Work instruction:
Nothing but the lines from the start of the entries through the line containing "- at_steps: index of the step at" should appear in the answer, each given exactly.

Records for this task:
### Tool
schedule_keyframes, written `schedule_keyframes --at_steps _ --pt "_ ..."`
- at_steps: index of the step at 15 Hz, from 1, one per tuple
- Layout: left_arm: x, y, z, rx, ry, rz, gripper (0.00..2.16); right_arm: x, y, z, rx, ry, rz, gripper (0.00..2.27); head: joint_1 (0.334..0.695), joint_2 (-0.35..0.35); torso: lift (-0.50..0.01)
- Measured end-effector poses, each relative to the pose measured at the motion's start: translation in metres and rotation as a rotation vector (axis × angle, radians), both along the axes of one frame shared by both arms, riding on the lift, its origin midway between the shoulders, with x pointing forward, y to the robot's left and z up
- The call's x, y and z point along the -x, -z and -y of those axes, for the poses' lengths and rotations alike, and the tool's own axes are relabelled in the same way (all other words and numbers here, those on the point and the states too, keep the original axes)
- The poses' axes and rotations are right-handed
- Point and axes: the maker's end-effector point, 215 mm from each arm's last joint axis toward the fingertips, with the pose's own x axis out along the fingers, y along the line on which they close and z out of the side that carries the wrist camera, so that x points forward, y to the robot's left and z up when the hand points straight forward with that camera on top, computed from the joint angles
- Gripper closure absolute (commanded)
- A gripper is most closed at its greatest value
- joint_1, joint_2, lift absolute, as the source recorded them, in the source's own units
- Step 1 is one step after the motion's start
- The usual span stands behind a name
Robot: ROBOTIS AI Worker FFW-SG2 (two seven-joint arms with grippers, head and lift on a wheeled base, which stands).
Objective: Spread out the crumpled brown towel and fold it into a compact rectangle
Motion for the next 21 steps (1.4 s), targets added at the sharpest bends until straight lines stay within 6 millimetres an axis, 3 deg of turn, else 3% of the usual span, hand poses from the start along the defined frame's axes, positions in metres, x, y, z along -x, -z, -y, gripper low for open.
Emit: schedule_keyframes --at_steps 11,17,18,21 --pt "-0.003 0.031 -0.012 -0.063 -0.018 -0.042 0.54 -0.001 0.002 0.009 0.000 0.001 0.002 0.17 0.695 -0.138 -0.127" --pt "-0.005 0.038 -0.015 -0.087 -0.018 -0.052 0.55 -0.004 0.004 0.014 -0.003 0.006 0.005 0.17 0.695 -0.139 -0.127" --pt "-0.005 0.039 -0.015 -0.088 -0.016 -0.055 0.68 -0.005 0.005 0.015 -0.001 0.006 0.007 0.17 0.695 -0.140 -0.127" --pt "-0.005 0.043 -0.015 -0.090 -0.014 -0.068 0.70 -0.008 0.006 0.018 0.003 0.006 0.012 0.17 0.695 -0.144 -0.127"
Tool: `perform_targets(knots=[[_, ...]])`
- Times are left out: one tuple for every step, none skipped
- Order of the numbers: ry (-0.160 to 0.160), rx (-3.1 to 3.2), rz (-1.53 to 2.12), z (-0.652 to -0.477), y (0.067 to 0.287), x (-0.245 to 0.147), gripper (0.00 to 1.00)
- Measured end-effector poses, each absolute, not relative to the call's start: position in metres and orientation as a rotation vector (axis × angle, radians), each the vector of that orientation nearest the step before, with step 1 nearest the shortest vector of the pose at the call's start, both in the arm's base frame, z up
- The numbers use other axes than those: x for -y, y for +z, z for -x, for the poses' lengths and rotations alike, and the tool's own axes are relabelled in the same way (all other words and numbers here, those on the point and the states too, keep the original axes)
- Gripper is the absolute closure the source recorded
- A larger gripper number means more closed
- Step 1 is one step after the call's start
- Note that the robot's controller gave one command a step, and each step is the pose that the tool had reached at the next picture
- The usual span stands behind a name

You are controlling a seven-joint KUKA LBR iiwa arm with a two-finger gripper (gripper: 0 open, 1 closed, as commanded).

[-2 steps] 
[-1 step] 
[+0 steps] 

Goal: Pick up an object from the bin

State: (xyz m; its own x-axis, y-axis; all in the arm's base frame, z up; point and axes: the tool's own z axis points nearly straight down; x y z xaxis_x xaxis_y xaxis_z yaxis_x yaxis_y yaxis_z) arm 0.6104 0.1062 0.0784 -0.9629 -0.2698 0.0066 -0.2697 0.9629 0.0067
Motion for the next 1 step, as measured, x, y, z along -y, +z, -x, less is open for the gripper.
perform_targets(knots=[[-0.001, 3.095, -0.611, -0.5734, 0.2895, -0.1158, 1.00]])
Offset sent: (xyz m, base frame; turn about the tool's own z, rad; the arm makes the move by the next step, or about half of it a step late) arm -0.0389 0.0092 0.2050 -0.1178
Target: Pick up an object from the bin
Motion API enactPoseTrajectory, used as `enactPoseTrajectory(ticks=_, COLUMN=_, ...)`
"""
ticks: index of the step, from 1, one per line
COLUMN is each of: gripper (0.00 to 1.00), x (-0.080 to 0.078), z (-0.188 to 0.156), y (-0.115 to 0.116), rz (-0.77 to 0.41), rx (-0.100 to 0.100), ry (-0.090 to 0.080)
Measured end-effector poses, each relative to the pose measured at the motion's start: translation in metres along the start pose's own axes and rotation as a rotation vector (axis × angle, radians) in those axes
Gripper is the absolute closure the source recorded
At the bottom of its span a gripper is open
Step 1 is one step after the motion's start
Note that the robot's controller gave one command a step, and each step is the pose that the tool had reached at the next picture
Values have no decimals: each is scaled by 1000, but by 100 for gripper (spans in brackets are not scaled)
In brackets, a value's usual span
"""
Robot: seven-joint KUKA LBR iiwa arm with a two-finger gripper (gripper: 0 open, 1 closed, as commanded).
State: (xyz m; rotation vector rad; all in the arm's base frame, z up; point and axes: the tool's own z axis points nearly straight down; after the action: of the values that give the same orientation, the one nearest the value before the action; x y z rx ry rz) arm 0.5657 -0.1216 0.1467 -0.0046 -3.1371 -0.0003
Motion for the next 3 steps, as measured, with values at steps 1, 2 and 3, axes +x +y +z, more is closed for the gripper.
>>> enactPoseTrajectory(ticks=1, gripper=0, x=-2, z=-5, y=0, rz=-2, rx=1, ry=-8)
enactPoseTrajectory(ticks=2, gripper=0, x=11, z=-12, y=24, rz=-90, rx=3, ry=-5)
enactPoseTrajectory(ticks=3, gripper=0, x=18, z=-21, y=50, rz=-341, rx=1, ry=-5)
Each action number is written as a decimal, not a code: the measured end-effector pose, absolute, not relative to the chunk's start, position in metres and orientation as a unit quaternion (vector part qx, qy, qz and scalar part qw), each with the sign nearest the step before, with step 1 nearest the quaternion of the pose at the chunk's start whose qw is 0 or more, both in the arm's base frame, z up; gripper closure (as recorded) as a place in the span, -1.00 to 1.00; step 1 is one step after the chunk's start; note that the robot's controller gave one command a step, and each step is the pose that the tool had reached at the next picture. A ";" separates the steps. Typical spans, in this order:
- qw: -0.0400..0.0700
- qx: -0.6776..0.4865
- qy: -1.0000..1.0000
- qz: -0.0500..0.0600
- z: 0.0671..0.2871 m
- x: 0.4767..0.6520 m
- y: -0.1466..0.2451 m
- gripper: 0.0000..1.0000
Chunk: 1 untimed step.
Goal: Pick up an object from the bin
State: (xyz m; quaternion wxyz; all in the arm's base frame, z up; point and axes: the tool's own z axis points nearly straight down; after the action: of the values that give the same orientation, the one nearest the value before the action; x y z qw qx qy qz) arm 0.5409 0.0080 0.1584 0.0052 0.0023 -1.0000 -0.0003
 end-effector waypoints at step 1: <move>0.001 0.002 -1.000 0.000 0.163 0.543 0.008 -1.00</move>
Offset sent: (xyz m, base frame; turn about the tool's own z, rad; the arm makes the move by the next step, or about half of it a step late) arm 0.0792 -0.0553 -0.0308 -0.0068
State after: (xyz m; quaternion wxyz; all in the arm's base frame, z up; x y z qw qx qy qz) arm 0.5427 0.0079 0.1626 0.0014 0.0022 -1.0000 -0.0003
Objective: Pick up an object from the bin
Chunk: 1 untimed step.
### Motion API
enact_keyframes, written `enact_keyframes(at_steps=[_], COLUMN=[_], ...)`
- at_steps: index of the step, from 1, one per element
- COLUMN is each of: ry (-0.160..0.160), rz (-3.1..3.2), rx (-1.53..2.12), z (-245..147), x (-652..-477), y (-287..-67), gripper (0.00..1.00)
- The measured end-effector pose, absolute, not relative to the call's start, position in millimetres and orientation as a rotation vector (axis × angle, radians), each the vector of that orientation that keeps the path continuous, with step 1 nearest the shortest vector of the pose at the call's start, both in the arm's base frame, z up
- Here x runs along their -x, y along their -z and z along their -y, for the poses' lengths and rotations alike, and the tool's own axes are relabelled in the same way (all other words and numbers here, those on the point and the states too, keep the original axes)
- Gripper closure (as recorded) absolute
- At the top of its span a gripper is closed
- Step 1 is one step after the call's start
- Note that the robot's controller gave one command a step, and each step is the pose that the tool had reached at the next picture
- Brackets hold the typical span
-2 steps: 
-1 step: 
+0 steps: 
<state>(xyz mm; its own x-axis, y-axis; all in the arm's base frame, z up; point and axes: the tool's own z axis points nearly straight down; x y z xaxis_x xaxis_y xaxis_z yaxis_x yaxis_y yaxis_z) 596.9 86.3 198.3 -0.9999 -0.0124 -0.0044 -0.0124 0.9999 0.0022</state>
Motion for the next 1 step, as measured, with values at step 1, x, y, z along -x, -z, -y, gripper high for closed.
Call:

Result of this task:
### Tool
schedule_keyframes, written `schedule_keyframes --at_steps _ --pt "_ ..."`
- at_steps: index of the step at 15 Hz, from 1, one per tuple

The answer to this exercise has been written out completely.